= Beginning of Section =

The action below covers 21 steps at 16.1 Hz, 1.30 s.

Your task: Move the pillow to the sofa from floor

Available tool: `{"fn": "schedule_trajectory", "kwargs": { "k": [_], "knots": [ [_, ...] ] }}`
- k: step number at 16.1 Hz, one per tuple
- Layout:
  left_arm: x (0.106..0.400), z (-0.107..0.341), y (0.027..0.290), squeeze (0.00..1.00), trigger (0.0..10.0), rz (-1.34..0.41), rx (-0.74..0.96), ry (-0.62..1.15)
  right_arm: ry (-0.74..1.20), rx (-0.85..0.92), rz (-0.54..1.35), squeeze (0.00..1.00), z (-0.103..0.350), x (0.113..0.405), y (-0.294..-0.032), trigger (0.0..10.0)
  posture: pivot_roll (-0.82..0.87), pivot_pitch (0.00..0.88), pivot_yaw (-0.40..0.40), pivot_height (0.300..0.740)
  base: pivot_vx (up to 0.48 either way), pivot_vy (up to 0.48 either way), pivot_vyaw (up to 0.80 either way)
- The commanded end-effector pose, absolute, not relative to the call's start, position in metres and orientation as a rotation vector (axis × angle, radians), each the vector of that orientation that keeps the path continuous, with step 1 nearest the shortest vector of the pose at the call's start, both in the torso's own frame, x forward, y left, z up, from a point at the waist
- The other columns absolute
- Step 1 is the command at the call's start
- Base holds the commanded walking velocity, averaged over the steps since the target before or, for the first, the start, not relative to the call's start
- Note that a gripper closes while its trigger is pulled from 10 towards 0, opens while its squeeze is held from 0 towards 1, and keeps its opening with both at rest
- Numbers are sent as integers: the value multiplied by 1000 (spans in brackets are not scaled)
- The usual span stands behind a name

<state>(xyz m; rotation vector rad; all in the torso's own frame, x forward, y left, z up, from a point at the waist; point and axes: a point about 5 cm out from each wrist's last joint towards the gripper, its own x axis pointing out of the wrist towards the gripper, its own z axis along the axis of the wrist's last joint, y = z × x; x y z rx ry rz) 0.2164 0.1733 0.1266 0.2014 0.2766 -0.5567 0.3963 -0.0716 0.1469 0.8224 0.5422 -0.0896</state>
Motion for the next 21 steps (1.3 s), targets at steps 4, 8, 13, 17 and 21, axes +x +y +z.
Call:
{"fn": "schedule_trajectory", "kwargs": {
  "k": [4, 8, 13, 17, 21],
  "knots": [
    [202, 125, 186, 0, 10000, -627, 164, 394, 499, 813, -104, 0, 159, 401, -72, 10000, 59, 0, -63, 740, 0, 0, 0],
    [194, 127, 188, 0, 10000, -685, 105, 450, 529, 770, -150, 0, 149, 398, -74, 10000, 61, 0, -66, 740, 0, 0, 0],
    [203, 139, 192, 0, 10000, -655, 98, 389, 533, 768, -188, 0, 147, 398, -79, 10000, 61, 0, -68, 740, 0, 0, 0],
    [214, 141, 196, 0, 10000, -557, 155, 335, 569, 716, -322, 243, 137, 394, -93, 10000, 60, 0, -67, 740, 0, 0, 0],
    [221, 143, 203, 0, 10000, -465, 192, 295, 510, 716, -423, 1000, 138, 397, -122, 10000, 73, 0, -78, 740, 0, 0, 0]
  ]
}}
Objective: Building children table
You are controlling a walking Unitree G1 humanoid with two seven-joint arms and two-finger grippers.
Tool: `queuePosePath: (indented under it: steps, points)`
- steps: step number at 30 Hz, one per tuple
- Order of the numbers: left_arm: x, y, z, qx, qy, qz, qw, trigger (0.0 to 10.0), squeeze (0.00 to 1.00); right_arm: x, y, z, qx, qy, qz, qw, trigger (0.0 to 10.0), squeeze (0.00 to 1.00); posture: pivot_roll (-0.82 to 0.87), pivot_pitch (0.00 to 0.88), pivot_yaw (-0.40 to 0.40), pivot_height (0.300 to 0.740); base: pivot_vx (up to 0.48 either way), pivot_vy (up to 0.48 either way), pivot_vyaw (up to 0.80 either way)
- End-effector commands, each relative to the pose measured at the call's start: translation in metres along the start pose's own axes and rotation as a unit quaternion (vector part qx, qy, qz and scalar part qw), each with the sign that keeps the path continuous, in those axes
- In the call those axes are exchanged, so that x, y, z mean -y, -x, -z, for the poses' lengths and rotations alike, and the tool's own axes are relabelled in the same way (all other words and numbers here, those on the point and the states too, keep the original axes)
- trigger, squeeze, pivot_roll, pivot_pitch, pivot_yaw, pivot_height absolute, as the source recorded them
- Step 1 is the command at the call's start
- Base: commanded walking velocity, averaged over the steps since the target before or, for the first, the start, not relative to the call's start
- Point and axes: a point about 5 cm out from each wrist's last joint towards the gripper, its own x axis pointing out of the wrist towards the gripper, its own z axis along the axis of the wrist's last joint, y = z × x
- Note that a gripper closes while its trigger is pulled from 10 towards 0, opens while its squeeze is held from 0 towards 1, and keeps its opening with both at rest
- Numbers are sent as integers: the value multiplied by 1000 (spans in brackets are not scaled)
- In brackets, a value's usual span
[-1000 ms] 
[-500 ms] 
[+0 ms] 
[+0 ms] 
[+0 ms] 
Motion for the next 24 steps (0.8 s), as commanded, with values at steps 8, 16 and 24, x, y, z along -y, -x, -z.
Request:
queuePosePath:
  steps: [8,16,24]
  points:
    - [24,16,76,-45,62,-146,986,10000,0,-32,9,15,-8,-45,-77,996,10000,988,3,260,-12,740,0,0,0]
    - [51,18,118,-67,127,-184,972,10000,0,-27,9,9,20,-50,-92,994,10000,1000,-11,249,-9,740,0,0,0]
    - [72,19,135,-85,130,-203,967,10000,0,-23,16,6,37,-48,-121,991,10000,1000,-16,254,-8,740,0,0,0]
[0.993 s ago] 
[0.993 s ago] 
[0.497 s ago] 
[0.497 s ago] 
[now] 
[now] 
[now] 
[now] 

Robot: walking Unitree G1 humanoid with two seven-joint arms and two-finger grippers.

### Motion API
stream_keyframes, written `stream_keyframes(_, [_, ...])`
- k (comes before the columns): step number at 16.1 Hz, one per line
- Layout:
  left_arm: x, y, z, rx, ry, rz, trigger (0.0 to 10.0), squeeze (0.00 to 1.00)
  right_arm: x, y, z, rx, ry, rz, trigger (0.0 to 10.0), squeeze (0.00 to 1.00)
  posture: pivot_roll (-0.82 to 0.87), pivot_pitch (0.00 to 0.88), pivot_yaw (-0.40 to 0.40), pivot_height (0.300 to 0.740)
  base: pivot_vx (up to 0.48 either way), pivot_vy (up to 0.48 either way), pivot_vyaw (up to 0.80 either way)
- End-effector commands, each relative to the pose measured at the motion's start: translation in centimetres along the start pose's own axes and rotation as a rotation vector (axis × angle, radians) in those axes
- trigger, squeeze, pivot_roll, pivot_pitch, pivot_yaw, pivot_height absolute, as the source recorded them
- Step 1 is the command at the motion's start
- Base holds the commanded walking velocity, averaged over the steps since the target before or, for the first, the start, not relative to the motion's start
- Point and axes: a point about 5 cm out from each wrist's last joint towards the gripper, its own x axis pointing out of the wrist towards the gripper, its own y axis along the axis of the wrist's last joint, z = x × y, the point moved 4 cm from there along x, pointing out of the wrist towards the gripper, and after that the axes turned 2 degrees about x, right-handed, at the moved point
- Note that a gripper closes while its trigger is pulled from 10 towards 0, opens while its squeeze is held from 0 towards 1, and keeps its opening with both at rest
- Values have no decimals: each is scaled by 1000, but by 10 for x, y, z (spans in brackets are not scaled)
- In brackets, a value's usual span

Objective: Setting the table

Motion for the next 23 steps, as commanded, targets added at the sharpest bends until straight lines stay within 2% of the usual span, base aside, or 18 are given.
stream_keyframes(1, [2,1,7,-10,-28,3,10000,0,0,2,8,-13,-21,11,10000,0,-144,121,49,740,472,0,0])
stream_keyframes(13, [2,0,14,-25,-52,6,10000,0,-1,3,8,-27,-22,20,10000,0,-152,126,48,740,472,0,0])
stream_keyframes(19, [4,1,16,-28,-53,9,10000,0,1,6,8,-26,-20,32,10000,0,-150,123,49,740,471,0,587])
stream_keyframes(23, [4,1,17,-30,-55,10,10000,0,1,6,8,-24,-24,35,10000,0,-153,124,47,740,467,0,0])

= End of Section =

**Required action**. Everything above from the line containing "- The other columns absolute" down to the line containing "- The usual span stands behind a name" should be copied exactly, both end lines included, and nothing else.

**Reply**.
- The other columns absolute
- Step 1 is the command at the call's start
- Base holds the commanded walking velocity, averaged over the steps since the target before or, for the first, the start, not relative to the call's start
- Note that a gripper closes while its trigger is pulled from 10 towards 0, opens while its squeeze is held from 0 towards 1, and keeps its opening with both at rest
- Numbers are sent as integers: the value multiplied by 1000 (spans in brackets are not scaled)
- The usual span stands behind a name

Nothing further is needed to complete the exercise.